For Whom The Toll Bills


I just finished a months-long slog through the dispute process operated by a toll-road company. The money involved wouldn’t buy me enough avgas to go get more avgas, but I’m a principled guy, and I refuse to pay for something I didn’t use. I also like to have fun occasionally with a bureaucracy or two.

toll booth

The whole thing started over the summer with a bill I received in the mail. It was one of those pay-by-tag things where they photograph your car’s registration and send you a bill. There were three central problems, though. First, none of my vehicles were even in that state on the date in question, much less that roadway. Second, the photo on the invoice didn’t match the tag number they were trying to bill. Third, the tag in question, affixed to an unused trailer, hasn’t left my Florida yard in six years.

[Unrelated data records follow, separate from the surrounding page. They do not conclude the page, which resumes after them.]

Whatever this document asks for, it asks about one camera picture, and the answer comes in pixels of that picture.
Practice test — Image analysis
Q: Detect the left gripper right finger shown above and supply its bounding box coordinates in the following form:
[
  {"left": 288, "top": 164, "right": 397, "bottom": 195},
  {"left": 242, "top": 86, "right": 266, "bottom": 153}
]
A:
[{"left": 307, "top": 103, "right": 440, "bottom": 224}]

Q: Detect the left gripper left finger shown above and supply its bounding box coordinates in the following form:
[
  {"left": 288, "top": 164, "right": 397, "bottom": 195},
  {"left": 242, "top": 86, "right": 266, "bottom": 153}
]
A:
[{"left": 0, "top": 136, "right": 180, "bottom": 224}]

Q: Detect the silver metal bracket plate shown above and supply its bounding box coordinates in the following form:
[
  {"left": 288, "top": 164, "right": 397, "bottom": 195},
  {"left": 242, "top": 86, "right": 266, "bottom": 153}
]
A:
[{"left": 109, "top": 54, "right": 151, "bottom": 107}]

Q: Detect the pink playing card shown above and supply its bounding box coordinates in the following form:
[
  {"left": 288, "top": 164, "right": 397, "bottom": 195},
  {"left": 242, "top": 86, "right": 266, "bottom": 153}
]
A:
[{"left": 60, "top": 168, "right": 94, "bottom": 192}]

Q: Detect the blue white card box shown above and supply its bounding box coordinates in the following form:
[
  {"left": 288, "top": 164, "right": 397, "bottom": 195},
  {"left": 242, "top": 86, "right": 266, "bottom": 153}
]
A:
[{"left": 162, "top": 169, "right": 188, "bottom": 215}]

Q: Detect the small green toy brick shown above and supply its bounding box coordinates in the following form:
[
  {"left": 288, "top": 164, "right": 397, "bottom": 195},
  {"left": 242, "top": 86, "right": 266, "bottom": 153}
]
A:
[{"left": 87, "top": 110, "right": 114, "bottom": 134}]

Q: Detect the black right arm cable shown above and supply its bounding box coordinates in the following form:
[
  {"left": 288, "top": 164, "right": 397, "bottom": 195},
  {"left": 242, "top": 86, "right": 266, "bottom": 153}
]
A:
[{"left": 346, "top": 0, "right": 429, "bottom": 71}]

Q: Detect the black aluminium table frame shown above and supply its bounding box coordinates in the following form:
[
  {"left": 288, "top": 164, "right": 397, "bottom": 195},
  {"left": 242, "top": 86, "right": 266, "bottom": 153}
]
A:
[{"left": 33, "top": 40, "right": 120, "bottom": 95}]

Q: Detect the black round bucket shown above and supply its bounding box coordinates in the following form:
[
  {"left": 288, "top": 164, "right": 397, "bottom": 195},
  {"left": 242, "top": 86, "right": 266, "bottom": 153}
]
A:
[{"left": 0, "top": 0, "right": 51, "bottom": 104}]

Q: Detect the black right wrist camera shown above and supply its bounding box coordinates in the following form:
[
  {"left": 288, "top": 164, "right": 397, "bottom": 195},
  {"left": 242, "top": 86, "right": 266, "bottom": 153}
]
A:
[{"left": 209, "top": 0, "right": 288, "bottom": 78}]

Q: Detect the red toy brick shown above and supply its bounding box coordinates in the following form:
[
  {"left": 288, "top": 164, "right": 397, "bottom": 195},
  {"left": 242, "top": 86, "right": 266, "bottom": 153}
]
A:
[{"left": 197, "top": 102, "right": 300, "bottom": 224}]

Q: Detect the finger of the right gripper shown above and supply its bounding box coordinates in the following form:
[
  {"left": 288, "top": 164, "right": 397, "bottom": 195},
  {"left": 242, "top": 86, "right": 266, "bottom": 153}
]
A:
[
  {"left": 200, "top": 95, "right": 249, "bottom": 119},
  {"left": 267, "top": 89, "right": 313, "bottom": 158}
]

I dutifully went online and completed the dispute process, then received an email from the toll-road company confirming receipt of my information. A few weeks later, I received a second bill, complete with late fees doubling what they said I owed them. Still no written news on my dispute. Then the third bill arrived, a “final notice” with more late fees. I also received an initial billing for a different time/date I supposedly went past their camera. At least the photo matched the tag on this one, even though the trailer still hadn’t left my yard. Which is another issue.

I spent a couple of hours writing a letter to the company, explaining everything I just told you and giving them 30 days to respond. And I sent copies of the letter—including the invoice with the mismatched tag photo—to every federal and state transportation agency in the toll-road company’s area. Oh, and some local media outlets the internet told me had done stories on this company and their billing practices.

A week or so ago I received a short, apologetic letter informing me they agreed with the points raised in my dispute and had closed the matter. Score one for the little guy. But why am I telling you this, and why should you care?

Because this kind of nonsense, the kind that wastes everyone’s time and doesn’t contribute a nickel to the operation and maintenance of the infrastructure in question is just one of many downsides to implementing user fees on aviation. It’s also a great example of how bad an idea aviation user fees (and highway tolls) are.

The existing excise taxes on aviation fuels work just fine. They account for system use more efficiently than a toll/user fee arrangement, they don’t require a new, unaccountable bureaucracy and there’s no separate bill I have to pay. (We all pay similar taxes on fuels we put in our vehicles, too, which used to cover roadways, bridges and tunnels now laden with tolls, but I digress.)

If there’s not enough revenue from existing taxes, increase them. But don’t establish a separate, duplicative and dysfunctional system when the original one works just fine.